Angry bunch protests CHA’s proposal to drug test residents
BY MARY MITCHELL marym@suntimes.com June 3, 2011 7:32PM
Updated: July 8, 2011 3:33PM
It was an angry bunch that lined up to give CHA officials a piece of their mind about the proposal to drug test nearly 16,000 families, including seniors.
Among the gray-haired residents were self-styled community activists and former CHA resident leaders. Even Ald. Pat Dowell (3rd) had something to say.
Only one speaker defended the proposal. The rest stood before CHA’s CEO, Lewis Jordan, and lashed out at the agency’s plans.
“We all want a safe, healthy and drug-free environment, but the reality is we don’t live in a drug-free world, a drug-free Chicago, a drug-free Illinois,’’ said Darlene Hale, a CHA resident.
“How in the world can you demand that poor people be subjected to rules and regulations that is going to put them on the street and create more homeless people?” she asked.
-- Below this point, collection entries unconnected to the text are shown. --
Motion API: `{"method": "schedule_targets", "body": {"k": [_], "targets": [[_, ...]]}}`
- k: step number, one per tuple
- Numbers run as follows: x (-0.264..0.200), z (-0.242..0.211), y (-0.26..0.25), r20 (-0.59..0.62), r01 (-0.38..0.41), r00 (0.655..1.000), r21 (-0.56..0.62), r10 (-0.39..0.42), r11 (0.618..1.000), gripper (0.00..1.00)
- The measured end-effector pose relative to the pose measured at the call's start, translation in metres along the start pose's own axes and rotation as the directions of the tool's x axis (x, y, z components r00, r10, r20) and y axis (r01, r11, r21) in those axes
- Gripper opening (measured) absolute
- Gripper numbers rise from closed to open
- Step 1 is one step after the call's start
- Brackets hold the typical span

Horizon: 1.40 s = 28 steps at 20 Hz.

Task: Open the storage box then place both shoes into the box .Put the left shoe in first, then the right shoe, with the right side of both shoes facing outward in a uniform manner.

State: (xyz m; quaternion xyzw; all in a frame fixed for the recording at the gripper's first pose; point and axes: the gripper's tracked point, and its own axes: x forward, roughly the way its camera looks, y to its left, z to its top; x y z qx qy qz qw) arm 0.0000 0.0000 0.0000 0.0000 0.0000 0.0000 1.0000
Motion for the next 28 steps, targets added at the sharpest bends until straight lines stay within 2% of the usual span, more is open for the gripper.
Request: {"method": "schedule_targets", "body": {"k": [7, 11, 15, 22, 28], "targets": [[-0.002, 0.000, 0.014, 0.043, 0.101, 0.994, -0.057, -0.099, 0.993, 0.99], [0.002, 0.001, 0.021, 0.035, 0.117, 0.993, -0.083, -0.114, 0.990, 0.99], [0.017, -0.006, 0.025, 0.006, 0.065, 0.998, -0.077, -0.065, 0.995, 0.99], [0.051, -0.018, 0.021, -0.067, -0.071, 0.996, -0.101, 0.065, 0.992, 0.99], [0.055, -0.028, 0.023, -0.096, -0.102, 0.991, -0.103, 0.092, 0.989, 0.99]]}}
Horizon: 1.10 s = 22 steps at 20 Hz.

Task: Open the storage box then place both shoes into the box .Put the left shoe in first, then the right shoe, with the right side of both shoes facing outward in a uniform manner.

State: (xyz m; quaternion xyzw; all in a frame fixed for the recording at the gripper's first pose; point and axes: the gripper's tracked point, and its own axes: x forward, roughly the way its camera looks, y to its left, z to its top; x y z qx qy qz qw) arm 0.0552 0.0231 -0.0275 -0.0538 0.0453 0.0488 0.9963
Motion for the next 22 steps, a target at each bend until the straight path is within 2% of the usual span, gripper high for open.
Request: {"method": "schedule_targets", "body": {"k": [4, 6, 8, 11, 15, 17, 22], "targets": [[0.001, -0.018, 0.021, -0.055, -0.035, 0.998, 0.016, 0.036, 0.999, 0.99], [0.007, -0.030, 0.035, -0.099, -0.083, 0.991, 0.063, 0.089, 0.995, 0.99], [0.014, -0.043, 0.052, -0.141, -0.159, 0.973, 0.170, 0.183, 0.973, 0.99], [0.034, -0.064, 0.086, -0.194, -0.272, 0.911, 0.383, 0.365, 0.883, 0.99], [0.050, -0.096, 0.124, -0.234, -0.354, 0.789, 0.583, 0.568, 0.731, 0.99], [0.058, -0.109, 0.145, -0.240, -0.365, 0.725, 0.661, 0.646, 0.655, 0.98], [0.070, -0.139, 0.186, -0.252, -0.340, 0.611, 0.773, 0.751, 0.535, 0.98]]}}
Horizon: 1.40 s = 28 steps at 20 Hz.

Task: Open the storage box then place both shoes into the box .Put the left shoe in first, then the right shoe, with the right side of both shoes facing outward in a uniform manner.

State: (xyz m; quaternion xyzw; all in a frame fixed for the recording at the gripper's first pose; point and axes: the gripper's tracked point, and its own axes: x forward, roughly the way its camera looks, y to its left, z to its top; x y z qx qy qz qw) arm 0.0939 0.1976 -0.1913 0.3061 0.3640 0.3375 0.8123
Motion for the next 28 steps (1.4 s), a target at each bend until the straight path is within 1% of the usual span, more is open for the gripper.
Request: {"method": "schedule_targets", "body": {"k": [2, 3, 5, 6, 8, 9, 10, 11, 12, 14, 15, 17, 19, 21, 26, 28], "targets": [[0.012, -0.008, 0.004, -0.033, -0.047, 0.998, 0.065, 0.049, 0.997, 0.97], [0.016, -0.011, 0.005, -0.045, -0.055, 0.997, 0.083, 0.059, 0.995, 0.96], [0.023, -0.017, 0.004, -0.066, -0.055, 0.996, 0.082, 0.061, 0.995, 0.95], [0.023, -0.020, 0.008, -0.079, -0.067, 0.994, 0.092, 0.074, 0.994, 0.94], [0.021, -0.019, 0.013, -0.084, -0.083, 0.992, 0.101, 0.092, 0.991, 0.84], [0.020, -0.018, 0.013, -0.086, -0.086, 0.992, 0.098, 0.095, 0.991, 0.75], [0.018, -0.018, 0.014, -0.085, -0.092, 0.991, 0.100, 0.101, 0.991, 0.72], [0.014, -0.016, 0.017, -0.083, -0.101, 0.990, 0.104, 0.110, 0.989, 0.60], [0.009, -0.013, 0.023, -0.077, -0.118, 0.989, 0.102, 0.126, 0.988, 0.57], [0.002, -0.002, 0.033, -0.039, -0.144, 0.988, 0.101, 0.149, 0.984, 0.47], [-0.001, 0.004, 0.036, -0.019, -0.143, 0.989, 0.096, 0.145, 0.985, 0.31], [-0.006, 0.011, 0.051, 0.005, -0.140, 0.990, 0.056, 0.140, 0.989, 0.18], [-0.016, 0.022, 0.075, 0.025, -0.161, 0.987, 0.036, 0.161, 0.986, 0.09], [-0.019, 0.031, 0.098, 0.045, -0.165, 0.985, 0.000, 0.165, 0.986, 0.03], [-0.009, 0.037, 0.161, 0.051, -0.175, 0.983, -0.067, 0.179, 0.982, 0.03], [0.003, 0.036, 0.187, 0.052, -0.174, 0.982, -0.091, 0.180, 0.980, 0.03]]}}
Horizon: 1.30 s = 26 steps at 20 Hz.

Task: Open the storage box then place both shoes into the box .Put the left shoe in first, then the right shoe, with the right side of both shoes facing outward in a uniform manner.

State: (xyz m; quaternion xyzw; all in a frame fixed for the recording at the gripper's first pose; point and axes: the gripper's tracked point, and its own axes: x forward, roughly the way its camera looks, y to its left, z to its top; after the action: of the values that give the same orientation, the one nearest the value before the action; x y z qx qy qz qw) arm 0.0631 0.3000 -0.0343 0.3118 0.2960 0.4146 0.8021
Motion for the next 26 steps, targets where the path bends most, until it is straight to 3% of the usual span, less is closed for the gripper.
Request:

Renaud Tatum, an 11-year resident at Lake Parc Place, said he was “highly offended” when he read about the unilateral drug testing.
“I challenge Mr. Jordan to hire a third-party consulting firm to do scientific research to substantiate a correlation between low-income people having a higher use of drugs then people with higher incomes,” he said.
But the most heart-rending comment was not a complaint or a defense.
It was a testimony that had a familiar ring.
Audrey Motes, who lives in Lake Parc Place, told CHA officials she is being evicted because her son was arrested on the West Side on a drug-related offense.
Under CHA policy, a leaseholder can be evicted on a preponderance of the evidence if a family member is charged with criminal activity.
Motes’ son is 28 years old, and she said he was no longer living with her when the arrest occurred.
She broke down in tears as she pleaded her case to Jordan.
“I’m not the one who did anything wrong,” she said.
If the CHA gets its way, it will be a lot harder for tenants like Motes to defend themselves.
The CHA is proposing removing language that says the “resident may raise a defense that the resident did not know, nor should have known, of said criminal activity.”
“Removing the innocent tenant defense from the lease agreement will, in my opinion, do nothing to reduce crime at public housing developments,” said Lawrence Wood, an attorney with the Legal Assistance Foundation for Metropolitan Chicago. “All it will do is ensure that innocent people are evicted for crimes that they did not foresee and that they could do nothing to prevent.”
Motes said she doesn’t do drugs, doesn’t deal drugs and doesn’t condone drugs.
“He is a 28-year-old man, and I raised him to do better,” she said. “I was at work just like I am now and he was out here getting into trouble. Why should that affect me? I don’t feel that is right.”
If Motes’ son had been caught selling drugs out of her apartment, or somewhere in the building or even down the block, I could understand the CHA’s actions.
But apparently he was clear across town when officers picked him up, and he gave police his mother’s address.
More importantly, these new policies set up roadblocks similar to what families in public housing faced decades ago, when many fathers were forced to leave their homes so that their families would have a roof over their heads.
These new proposals will have a similar effect. For instance, if a father or mother tests positive for illegal drugs, the entire family will be made to suffer. How does that help?
Motes is being made to pay for her adult son’s illegal behavior,
“If I agree to be on probation for six months and bar him from visiting the building, then I can keep my apartment,” she said.
“But I am going to fight it to the end,” Motes told me. “They are destroying these people’s families. You’ve got to put your child out and bar them from the building. They are breaking up people’s families. It’s just ridiculous.”
“These policies are wrong and should not be applied to our people.” Ald. Dowell told Jordan.
I’m sure Jordan, as a black man, is sensitive to the circumstances that helped cripple black families in the past. But as Dowell pointed out, he is in a tough spot.